The mission to recover the hostages was conducted by the United Nations Office on Drugs and Crime (UNODC), funded by the Contact Group for Piracy off the Coast of Somalia’s Trust Fund.

The FV Prantalay 12 was a Taiwanese flagged fishing vessel. After being seized by the pirates in 2010 it was used by the pirates as a mother ship, before it eventually capsized in July 2011. The remaining crew were then taken ashore.

Of the original 24 crew members, six succumbed to illness at various stages of captivity, and 14 Myanmar crew members were released to the Puntland Maritime Police authorities.

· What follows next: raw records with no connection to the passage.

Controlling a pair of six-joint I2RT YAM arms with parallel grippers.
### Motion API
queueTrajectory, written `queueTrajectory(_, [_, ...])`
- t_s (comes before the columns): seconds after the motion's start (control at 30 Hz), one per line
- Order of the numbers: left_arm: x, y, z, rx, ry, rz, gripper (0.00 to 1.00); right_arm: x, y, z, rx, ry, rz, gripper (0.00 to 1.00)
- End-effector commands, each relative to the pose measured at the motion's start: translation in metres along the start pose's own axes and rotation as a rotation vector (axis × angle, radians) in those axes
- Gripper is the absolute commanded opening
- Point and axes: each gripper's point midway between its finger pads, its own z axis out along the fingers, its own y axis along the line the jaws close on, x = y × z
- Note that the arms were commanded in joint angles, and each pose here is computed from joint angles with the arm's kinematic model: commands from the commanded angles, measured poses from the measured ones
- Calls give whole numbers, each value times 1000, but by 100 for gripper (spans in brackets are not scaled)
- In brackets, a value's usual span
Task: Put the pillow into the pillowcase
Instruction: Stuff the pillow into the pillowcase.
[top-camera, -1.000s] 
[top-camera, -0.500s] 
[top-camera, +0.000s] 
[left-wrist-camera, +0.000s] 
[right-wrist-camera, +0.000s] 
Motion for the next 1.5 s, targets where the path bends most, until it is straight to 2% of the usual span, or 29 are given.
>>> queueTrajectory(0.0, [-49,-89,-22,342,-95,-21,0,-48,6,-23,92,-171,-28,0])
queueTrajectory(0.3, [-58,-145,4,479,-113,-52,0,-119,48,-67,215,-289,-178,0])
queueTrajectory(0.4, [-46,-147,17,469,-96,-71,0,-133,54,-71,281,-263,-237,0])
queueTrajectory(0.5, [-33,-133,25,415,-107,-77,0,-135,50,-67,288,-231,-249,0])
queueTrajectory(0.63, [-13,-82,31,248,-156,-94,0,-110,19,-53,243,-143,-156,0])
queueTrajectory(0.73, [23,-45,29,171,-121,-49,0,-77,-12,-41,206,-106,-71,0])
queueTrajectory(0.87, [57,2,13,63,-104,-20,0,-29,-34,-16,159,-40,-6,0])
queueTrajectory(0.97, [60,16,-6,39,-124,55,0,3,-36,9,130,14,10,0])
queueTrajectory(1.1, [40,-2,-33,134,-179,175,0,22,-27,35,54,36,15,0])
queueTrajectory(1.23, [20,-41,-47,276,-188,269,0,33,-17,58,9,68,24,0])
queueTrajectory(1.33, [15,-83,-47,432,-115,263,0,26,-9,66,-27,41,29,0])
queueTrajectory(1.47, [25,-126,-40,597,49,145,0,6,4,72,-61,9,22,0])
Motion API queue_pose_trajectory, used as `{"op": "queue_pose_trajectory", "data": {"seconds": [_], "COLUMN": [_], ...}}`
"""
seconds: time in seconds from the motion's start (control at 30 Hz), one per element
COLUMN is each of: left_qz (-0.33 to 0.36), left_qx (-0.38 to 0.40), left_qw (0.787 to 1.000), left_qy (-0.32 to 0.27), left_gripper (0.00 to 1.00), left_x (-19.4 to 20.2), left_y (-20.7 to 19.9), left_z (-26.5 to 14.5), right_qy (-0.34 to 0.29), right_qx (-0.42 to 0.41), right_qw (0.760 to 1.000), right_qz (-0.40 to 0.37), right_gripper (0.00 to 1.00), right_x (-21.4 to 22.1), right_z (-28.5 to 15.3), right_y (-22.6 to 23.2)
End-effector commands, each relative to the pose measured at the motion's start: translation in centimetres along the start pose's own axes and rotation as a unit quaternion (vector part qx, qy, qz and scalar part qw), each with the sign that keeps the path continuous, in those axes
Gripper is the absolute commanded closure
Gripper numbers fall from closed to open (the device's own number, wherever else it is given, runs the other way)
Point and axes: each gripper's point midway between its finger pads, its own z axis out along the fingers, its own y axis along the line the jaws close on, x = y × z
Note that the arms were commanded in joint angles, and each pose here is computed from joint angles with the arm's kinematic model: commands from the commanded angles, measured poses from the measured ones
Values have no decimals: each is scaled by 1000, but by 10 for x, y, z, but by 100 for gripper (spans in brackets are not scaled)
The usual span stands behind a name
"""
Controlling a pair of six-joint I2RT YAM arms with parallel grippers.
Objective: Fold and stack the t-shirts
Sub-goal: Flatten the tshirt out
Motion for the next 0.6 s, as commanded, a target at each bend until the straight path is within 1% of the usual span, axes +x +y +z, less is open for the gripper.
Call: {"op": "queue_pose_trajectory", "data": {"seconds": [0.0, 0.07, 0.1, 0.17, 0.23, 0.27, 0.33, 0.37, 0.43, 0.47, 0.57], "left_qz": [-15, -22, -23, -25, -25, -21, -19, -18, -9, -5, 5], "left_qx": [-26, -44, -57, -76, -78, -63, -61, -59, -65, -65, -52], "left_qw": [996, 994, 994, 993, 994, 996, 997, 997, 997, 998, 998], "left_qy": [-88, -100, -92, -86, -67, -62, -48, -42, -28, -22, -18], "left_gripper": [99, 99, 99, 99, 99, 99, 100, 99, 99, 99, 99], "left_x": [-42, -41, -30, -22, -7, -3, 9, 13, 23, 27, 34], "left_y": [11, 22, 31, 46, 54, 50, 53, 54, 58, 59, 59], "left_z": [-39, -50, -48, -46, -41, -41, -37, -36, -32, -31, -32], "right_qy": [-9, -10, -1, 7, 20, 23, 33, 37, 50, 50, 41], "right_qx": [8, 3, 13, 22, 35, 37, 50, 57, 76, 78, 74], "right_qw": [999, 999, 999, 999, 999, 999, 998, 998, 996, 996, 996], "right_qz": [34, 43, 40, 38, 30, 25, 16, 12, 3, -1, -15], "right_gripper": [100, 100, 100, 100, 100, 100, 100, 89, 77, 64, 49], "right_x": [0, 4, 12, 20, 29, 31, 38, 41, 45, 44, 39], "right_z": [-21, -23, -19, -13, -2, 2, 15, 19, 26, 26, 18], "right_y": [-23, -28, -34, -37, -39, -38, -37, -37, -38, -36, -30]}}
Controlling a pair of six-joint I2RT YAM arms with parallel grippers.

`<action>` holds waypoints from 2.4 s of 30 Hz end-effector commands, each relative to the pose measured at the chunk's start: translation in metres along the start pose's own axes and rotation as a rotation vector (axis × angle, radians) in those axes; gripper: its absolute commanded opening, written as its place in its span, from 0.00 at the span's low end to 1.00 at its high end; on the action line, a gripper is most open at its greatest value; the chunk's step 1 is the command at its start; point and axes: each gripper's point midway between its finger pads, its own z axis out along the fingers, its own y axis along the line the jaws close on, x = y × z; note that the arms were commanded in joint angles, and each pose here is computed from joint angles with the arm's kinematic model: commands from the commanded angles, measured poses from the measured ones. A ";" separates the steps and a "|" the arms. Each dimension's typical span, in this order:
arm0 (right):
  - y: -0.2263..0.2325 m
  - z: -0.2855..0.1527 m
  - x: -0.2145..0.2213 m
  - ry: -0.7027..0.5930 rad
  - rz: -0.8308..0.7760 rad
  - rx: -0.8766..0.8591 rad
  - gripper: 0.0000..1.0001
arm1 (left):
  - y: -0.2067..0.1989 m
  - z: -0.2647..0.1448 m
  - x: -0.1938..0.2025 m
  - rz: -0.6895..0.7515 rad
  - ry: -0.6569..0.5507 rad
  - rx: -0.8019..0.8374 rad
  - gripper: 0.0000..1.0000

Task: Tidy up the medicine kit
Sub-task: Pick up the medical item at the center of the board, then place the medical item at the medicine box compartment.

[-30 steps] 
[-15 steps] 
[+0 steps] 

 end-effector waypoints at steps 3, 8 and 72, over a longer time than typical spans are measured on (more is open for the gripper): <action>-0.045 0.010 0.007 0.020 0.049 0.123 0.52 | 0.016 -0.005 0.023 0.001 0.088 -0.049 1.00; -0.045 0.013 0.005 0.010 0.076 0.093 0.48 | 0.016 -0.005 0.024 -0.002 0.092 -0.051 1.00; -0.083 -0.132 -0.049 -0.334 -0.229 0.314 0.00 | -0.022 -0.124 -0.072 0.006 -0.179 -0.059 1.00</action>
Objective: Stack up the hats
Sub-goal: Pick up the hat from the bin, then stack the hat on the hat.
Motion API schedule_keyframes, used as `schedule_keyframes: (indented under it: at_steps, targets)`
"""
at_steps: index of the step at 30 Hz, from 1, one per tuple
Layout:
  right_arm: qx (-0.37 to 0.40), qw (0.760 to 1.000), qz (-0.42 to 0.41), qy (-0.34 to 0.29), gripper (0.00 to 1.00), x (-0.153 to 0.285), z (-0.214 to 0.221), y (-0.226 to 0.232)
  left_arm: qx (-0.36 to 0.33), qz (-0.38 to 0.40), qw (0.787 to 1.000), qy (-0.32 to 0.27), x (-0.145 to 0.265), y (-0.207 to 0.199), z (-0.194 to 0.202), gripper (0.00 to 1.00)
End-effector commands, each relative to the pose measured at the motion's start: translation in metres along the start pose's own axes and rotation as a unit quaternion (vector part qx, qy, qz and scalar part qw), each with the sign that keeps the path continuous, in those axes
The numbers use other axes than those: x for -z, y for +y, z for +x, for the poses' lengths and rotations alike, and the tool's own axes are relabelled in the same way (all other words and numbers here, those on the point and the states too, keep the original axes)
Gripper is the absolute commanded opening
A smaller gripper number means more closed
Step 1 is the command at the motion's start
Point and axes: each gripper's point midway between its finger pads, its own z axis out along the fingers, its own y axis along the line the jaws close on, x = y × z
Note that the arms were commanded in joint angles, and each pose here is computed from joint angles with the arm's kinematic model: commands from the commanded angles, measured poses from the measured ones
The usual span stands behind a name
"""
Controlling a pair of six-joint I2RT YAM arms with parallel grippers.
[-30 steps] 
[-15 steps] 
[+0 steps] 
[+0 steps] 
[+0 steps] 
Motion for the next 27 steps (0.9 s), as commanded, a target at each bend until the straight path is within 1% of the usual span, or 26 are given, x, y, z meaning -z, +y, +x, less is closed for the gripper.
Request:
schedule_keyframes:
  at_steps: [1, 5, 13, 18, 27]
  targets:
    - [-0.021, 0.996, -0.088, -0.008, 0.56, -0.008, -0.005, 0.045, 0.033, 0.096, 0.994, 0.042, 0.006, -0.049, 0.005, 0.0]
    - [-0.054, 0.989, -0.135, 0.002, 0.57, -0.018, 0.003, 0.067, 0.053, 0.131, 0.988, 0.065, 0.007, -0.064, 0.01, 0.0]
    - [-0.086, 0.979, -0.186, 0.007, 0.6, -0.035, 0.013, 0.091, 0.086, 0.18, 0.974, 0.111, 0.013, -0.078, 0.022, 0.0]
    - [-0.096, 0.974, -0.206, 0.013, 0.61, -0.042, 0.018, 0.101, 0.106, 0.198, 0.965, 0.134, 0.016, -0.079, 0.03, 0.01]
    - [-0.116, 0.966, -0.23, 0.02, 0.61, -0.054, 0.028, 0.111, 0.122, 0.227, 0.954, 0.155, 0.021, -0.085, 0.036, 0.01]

They were repatriated by the UNODC’s Hostage Support Programme in May 2011.

While the release of the hostages is welcome news, Somali pirates are still holding 26 more hostages, abducted from the FV Naham 3. SRSG Kay called for their immediate release.

“I remain deeply concerned that 26 crew members are still being held hostage in Somalia, and urge their release without further delay.”